Data:
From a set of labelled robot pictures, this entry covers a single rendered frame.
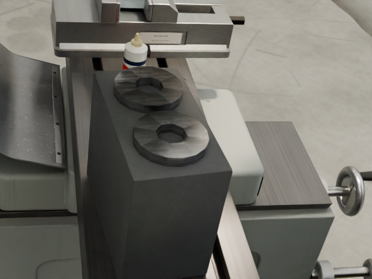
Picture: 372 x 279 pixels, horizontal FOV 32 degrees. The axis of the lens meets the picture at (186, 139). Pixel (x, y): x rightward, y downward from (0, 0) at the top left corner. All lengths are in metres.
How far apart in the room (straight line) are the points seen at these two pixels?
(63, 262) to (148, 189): 0.61
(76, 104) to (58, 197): 0.18
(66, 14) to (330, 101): 1.96
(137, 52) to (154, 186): 0.44
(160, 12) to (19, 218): 0.46
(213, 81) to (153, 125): 2.20
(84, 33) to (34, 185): 0.30
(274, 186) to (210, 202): 0.58
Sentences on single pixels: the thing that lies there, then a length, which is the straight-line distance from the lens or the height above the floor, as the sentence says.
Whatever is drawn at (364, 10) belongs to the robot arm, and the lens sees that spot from 1.06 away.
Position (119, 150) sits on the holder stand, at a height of 1.11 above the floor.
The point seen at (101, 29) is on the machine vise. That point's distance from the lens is 1.24.
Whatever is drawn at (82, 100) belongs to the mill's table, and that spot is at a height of 0.93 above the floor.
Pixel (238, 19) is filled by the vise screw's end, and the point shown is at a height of 0.98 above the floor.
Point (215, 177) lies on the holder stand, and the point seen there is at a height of 1.11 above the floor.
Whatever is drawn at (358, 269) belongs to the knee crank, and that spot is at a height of 0.52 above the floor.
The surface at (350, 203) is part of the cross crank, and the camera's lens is 1.55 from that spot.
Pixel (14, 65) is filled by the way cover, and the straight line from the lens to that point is 1.32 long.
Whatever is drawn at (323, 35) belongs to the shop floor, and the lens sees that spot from 3.57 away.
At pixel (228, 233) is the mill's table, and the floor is 0.93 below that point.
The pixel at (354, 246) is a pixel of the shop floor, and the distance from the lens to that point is 2.36.
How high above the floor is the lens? 1.59
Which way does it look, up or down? 38 degrees down
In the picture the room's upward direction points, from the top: 11 degrees clockwise
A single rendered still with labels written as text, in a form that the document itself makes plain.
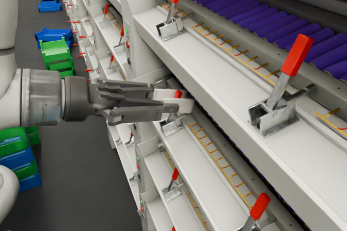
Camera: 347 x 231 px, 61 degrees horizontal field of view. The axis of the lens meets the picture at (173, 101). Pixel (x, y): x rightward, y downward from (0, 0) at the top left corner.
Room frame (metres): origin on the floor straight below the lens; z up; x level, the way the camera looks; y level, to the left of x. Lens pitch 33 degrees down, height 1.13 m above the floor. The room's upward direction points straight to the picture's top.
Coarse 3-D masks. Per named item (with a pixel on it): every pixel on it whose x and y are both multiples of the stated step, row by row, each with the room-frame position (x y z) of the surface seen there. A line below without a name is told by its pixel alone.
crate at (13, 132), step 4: (8, 128) 0.98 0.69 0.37; (12, 128) 0.99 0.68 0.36; (16, 128) 0.99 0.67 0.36; (20, 128) 1.00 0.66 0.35; (0, 132) 0.96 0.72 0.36; (4, 132) 0.97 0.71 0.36; (8, 132) 0.98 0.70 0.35; (12, 132) 0.98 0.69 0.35; (16, 132) 0.99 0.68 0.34; (20, 132) 1.00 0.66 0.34; (24, 132) 1.01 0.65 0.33; (0, 136) 0.96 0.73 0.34; (4, 136) 0.97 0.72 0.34; (8, 136) 0.97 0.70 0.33; (12, 136) 0.98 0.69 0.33; (16, 136) 0.99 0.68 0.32; (0, 140) 0.96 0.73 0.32
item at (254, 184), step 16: (192, 112) 0.48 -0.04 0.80; (192, 128) 0.45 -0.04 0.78; (208, 128) 0.43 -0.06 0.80; (208, 144) 0.40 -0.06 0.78; (224, 144) 0.38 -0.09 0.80; (240, 160) 0.34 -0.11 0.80; (240, 176) 0.33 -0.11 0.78; (256, 176) 0.31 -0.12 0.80; (256, 192) 0.28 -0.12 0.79; (272, 208) 0.25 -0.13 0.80; (288, 224) 0.23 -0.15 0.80
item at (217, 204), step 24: (168, 72) 0.64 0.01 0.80; (192, 120) 0.49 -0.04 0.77; (168, 144) 0.43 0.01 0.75; (192, 144) 0.42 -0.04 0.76; (192, 168) 0.37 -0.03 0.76; (192, 192) 0.33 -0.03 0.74; (216, 192) 0.31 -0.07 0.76; (240, 192) 0.30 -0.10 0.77; (216, 216) 0.27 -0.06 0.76; (240, 216) 0.27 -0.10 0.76; (264, 216) 0.26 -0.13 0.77
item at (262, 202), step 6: (258, 198) 0.24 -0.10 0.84; (264, 198) 0.23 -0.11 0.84; (258, 204) 0.23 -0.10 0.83; (264, 204) 0.23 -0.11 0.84; (252, 210) 0.23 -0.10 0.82; (258, 210) 0.23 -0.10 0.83; (264, 210) 0.23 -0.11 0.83; (252, 216) 0.23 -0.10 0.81; (258, 216) 0.23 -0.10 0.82; (246, 222) 0.23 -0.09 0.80; (252, 222) 0.23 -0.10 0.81; (246, 228) 0.23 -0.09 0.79
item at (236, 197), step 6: (180, 120) 0.49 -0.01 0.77; (186, 126) 0.47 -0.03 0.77; (192, 138) 0.44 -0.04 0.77; (198, 144) 0.41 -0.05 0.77; (204, 150) 0.40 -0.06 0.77; (210, 162) 0.37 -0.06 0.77; (216, 168) 0.35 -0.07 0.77; (222, 174) 0.34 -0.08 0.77; (222, 180) 0.33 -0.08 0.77; (228, 186) 0.31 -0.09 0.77; (234, 192) 0.30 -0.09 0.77; (234, 198) 0.30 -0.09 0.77; (240, 198) 0.29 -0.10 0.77; (240, 204) 0.28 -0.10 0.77; (246, 210) 0.27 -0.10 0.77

Work to be completed: Lines wanted from the entries above: the one with "A single rendered still", the one with "item at (254, 184), step", and all lines between. Please copy them exactly, without the pictures and without anything else.

Exercise result:
A single rendered still with labels written as text, in a form that the document itself makes plain.
Camera: 347 x 231 px, 61 degrees horizontal field of view. The axis of the lens meets the picture at (173, 101). Pixel (x, y): x rightward, y downward from (0, 0) at the top left corner.
Room frame (metres): origin on the floor straight below the lens; z up; x level, the way the camera looks; y level, to the left of x. Lens pitch 33 degrees down, height 1.13 m above the floor. The room's upward direction points straight to the picture's top.
Coarse 3-D masks. Per named item (with a pixel on it): every pixel on it whose x and y are both multiples of the stated step, row by row, each with the room-frame position (x y z) of the surface seen there. A line below without a name is told by its pixel alone.
crate at (13, 132), step 4: (8, 128) 0.98 0.69 0.37; (12, 128) 0.99 0.68 0.36; (16, 128) 0.99 0.67 0.36; (20, 128) 1.00 0.66 0.35; (0, 132) 0.96 0.72 0.36; (4, 132) 0.97 0.71 0.36; (8, 132) 0.98 0.70 0.35; (12, 132) 0.98 0.69 0.35; (16, 132) 0.99 0.68 0.34; (20, 132) 1.00 0.66 0.34; (24, 132) 1.01 0.65 0.33; (0, 136) 0.96 0.73 0.34; (4, 136) 0.97 0.72 0.34; (8, 136) 0.97 0.70 0.33; (12, 136) 0.98 0.69 0.33; (16, 136) 0.99 0.68 0.32; (0, 140) 0.96 0.73 0.32
item at (254, 184), step 16: (192, 112) 0.48 -0.04 0.80; (192, 128) 0.45 -0.04 0.78; (208, 128) 0.43 -0.06 0.80; (208, 144) 0.40 -0.06 0.78; (224, 144) 0.38 -0.09 0.80; (240, 160) 0.34 -0.11 0.80; (240, 176) 0.33 -0.11 0.78; (256, 176) 0.31 -0.12 0.80; (256, 192) 0.28 -0.12 0.79; (272, 208) 0.25 -0.13 0.80; (288, 224) 0.23 -0.15 0.80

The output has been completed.